In the two thousand years since Pliny most of Nicander’s writings have been lost but what he evidently said about magnets relates to the etymology of the word.

One day a shepherd was out tending his flock when he found that the iron tip on his shepherd’s staff was sticking to some rocks and so were the nails in his shoes.

The shepherd’s name was Magnes and so that’s how magnets got their name.

One of the documents that Nicander wrote that has survived is a kind of study on poisonous snakes.  In there he tells of one species of snake that has a head at both ends.  He also lets us know that if you catch two snakes mating and then grind up their flesh, that’s a perfect antidote for poisonous snake bite.

Since both of these purported facts are complete balderdash it should come as no surprise that his etymology of magnet is hokum as well.

The Oxford English Dictionary by including this little story may be displaying a little more openness in its latest entries; this one is dated June 2008.

Instead of leaving an etymology blank if they don’t believe any of the theories associated with a word they seem to be at least entertaining possibilities.

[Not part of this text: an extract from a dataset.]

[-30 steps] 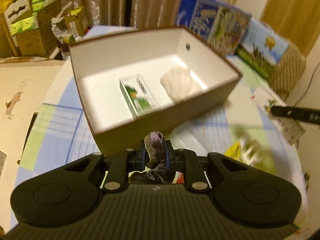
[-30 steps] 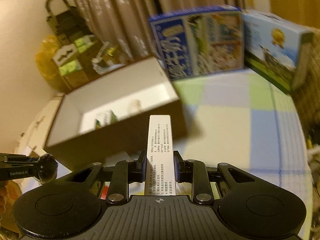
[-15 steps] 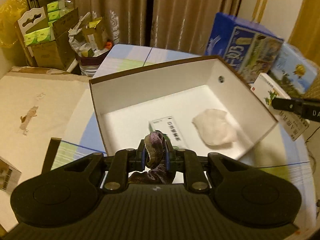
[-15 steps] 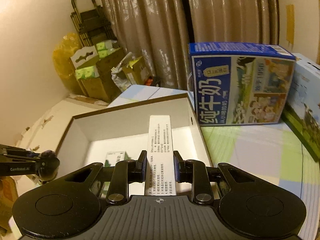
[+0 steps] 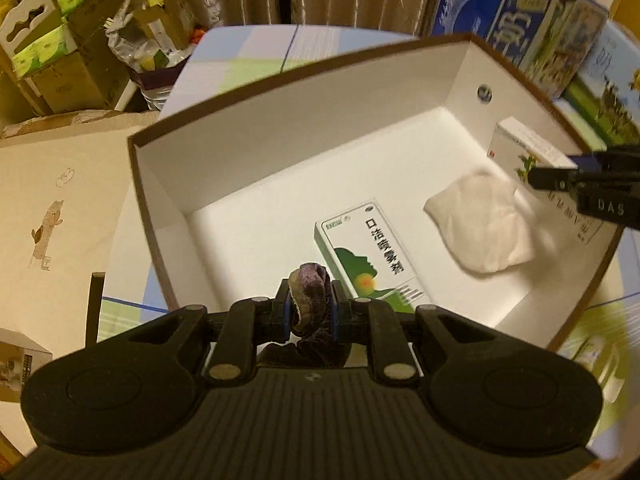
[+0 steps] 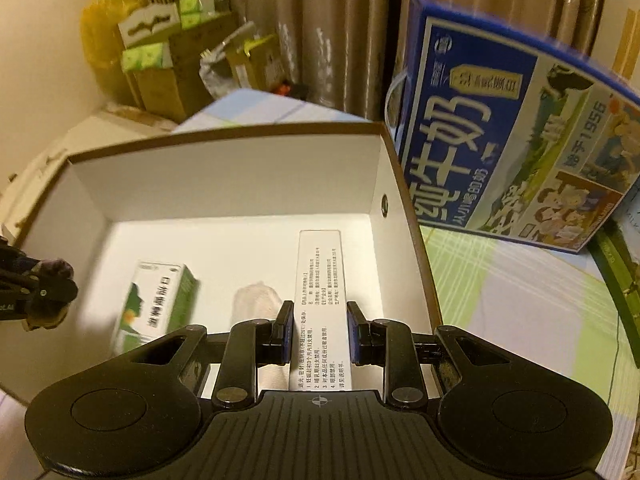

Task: Organize objects
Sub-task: 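Lower scrunchie and white box into the brown box and open both tools, then withdraw both tools from the box toward the white tube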

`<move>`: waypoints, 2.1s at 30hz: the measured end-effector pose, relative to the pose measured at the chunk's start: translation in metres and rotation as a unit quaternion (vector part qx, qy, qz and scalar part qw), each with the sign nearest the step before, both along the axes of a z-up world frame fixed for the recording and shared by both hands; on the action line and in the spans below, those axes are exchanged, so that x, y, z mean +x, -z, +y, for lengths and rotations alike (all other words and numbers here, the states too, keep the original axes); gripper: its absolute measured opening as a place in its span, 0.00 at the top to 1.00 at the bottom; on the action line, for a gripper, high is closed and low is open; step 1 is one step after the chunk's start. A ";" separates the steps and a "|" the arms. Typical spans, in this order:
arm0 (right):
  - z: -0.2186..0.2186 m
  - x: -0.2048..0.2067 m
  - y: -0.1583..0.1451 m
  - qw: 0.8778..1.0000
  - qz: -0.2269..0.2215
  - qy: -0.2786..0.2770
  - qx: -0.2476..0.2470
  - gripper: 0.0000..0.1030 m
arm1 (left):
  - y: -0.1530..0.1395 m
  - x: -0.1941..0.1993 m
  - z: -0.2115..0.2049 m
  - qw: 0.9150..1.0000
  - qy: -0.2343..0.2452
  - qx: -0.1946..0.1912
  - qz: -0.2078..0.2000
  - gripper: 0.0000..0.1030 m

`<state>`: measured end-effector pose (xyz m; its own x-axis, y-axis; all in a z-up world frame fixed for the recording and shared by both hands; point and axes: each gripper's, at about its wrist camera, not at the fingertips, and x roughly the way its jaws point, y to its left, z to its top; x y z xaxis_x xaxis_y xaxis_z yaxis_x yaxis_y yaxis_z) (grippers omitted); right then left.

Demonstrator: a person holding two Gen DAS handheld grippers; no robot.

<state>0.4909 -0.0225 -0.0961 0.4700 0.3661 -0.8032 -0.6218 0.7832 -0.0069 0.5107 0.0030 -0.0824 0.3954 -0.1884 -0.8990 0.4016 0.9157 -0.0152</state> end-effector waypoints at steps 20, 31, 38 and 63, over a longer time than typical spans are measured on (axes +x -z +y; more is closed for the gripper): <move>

So, having dispensed with Nicander’s imaginative tale, here’s the more likely chain of events, still not completely certain but strong enough to rate inclusion in most dictionaries.

There was a place in ancient Greece called Magnesia and this place was a source of several useful mineral products back in ancient times.

One of these was loadstone which is basically a chunk of naturally occurring iron which has somehow in the course of the earth’s long history obtained a magnetic orientation.

Manufactured magnets are basically the same thing except that we use induced magnetic fields to line up the iron particles.

So the Greeks called these curious stones magnes lithos which means “stone from Magnesia.”

Eventually through Latin and French manges lithos got worn down to magnet.

Because these rocks are kind of magical, during the time of alchemy their name was invoked as an ingredient in any number of hopeful mixtures.  But since not all alchemists really understood what these particular rocks were, other kinds of minerals got tagged with the name as well.

Iron is not manganese or magnesium but these metals and magnet all share a similar etymology.

Ambrose Bierce reveals how far science had come by 100 years ago with the following entries in his Devil’s Dictionary.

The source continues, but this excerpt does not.